- Opening Delimiter -

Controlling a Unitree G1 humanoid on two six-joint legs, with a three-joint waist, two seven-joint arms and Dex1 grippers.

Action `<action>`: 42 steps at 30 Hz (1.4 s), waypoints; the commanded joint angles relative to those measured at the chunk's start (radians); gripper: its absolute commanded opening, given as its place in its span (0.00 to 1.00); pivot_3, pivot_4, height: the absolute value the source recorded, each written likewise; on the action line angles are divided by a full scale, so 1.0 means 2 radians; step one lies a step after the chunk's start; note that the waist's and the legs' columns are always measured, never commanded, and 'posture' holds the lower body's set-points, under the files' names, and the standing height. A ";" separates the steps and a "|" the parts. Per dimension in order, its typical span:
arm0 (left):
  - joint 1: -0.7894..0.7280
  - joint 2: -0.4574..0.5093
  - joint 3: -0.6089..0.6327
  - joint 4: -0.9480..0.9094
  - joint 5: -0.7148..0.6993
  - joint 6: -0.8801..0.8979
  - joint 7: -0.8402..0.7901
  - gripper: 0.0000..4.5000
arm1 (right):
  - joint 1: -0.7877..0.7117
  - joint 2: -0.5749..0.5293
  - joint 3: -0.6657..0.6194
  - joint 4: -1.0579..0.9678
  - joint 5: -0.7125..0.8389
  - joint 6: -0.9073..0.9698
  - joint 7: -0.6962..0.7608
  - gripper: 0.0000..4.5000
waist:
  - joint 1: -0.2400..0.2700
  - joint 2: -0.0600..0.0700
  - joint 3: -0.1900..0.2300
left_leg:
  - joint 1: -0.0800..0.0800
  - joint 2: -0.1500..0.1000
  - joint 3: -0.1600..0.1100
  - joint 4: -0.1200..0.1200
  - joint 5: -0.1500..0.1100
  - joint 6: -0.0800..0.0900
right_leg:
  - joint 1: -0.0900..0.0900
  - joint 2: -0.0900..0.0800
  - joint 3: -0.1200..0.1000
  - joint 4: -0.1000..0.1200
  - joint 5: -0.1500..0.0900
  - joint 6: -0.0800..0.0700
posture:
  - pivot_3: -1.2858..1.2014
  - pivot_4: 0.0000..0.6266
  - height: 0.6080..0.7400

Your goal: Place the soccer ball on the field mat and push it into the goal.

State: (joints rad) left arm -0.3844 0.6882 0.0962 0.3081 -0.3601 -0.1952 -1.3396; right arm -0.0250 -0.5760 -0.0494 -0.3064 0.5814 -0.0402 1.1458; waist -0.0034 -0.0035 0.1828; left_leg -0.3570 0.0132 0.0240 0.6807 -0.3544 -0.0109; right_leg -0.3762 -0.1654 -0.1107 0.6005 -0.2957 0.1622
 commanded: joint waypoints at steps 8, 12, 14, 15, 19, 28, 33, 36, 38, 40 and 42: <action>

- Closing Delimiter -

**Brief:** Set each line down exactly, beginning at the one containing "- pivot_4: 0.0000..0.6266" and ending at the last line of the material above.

**The answer:**
  - pivot_4: 0.0000..0.6266
  - height: 0.6080..0.7400

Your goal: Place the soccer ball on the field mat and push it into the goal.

State: (joints rad) left arm -0.3844 0.6882 0.0962 0.3081 -0.3601 -0.1952 -1.3396; right arm -0.0250 -0.5760 -0.0494 -0.3064 0.5814 -0.0402 1.1458; waist -0.0034 -0.0035 0.1828; left_leg -0.3570 0.0132 0.0240 0.6807 -0.3544 -0.0109; right_leg -0.3762 -0.1654 -0.1107 0.6005 -0.2957 0.1622
 commanded: joint waypoints at steps 8, 12, 14, 15, 19, 28, 33, 36, 38, 40 and 42: <action>

There is no more to this exercise.